Deadline for submissions: January 30, 2025.
Questions about the submission process should be directed to committee Chair Donna Robinson Divine, drdivine@smith.edu
Past Winners of the Halpern Award:
2024
Dr. Omri Senderowicz (University of Michigan) for his dissertation “From Society to Community Privatizing the Israeli Kibbutz” (1975-2020).
The dissertation awarded an “Honorable Mention” to:
Yair Berlin (Bar-Ilan University) for his dissertation “אקלים רגשי וטקסטואליות ב’חברת הלומדים’ החרדית”.
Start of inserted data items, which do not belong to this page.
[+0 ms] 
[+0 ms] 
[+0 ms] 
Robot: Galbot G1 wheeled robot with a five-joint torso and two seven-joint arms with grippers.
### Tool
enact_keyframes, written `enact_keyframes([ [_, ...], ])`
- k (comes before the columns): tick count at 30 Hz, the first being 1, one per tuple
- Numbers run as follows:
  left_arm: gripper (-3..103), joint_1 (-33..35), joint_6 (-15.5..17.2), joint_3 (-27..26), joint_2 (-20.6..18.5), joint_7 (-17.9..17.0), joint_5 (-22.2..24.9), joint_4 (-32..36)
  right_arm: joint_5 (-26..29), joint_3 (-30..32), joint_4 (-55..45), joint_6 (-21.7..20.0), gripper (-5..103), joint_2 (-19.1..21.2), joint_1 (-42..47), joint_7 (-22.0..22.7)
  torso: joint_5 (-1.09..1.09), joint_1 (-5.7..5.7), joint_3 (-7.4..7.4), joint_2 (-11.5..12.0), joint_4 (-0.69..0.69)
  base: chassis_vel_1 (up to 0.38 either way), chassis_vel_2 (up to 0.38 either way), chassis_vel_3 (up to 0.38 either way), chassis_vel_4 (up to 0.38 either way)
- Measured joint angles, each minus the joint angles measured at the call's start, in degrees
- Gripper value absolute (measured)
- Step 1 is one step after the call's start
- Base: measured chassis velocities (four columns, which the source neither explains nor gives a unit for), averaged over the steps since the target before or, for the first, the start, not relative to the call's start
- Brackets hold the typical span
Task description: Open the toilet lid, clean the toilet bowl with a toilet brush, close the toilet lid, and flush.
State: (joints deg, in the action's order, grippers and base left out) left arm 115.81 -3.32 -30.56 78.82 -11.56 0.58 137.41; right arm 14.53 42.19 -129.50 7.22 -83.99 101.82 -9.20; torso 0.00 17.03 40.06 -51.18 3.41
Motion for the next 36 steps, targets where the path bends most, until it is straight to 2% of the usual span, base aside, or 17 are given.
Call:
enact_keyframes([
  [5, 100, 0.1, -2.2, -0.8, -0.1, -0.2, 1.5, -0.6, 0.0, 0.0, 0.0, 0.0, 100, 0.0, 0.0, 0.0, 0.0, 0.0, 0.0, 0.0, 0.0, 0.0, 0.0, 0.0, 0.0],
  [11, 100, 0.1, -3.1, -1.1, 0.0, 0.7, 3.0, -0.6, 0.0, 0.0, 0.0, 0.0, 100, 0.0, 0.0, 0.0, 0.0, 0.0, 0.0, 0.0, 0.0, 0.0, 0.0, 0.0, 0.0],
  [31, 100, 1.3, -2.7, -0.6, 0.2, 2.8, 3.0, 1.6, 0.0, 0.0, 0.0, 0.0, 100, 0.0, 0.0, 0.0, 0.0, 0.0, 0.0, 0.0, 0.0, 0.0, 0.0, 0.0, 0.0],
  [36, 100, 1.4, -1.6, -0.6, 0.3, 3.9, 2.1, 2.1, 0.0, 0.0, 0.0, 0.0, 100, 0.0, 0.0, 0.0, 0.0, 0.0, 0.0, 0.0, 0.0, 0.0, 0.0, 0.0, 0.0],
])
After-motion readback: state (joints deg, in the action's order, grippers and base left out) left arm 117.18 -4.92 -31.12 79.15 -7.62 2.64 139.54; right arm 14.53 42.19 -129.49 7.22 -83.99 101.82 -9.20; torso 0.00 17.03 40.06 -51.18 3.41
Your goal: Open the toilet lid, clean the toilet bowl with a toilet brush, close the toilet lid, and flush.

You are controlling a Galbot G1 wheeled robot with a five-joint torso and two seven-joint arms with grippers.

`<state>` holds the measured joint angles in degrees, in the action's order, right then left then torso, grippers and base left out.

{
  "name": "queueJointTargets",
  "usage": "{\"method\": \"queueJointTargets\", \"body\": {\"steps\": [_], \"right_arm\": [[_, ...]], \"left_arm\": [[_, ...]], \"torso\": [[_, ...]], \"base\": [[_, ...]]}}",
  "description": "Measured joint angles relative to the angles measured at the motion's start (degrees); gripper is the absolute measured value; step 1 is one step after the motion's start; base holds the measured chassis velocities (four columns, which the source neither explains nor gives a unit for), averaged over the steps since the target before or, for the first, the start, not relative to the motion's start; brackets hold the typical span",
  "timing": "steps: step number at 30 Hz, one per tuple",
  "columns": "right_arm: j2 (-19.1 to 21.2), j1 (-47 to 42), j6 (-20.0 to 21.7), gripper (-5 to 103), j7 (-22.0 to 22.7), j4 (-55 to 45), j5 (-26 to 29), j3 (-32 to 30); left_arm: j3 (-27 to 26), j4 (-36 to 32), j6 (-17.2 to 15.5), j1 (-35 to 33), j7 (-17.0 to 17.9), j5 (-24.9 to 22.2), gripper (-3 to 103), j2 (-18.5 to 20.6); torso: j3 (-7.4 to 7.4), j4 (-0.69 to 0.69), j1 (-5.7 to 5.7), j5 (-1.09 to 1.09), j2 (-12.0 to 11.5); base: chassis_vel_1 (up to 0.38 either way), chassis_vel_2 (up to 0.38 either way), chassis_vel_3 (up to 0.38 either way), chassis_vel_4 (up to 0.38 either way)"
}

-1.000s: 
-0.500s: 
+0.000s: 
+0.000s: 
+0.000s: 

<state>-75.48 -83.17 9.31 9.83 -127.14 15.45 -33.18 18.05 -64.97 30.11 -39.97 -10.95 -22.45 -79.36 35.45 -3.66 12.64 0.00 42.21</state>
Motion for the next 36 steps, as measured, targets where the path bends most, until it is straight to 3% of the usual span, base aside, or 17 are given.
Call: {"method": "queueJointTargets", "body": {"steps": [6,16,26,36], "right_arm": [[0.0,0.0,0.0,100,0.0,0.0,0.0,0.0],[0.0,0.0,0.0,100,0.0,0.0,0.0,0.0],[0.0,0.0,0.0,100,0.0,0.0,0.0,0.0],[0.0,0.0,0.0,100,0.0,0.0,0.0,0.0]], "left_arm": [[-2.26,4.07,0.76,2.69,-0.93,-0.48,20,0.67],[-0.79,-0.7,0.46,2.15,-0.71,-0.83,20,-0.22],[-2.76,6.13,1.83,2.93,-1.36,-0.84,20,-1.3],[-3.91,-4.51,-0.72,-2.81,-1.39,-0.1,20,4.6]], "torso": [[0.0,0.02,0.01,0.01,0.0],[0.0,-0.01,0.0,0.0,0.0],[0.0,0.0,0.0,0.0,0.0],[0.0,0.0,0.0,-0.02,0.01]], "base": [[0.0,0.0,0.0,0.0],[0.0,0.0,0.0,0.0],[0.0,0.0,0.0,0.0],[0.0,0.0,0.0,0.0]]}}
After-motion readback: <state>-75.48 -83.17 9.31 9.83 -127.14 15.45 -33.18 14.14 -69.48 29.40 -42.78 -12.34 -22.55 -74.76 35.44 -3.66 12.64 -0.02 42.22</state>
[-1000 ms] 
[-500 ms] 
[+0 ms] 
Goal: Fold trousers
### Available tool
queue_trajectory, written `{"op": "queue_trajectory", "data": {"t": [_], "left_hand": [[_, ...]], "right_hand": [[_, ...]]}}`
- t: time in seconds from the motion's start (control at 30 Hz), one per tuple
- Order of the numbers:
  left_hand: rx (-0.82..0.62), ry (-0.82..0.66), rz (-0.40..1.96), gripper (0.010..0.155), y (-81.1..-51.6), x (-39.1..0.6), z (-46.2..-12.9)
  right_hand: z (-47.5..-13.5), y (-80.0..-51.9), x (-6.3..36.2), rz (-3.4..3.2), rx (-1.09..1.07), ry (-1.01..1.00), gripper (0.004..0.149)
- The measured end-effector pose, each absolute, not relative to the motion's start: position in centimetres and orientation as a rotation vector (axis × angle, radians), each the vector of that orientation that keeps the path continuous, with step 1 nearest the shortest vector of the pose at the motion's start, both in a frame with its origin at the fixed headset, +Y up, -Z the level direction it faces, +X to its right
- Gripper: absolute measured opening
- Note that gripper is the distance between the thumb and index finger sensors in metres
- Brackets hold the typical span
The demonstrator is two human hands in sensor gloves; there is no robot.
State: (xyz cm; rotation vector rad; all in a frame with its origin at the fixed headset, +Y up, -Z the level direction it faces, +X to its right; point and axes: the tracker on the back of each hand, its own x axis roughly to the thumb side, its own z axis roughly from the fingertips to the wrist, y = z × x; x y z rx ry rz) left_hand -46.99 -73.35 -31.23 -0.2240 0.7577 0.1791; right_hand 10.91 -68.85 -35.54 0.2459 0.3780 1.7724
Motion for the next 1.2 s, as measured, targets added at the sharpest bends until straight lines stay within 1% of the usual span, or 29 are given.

Roni Tzoreff (Ben Gurion University), “Superfluous Jewish Material: Shiviti Objects in Zionist and Israeli Art and Visual Culture”.
Yulia Shevchenko (Ben Gurion University), “ממינסק וטביליסי לירוחם ושדרות:חוויות החיים של נשים פוסט-סובייטיות במרחבי השוליים של הדרום הישראלי”.
2023
Shlomi Balaban (University of Haifa), for “The Task of a Generation – The Knesset Institutionalization Process 1949-1959”.
Eli Osheroff (The Hebrew University of Jerusalem), for “The Jewish Question, the Palestine Problem and Forgotten Political Solutions: The Arab Perspective, 1908-1948”.
2022
Caroline Kahlenberg (Harvard University), for “How Locals Became Settlers: Mizrahi Jews and Bodily Capital in Palestine, 1908-1948”.
2021
Lindsey Pullum (Indiana University), for “Faithful/Traitor: Violence, Nationalism, and Performances of Druze Belonging”.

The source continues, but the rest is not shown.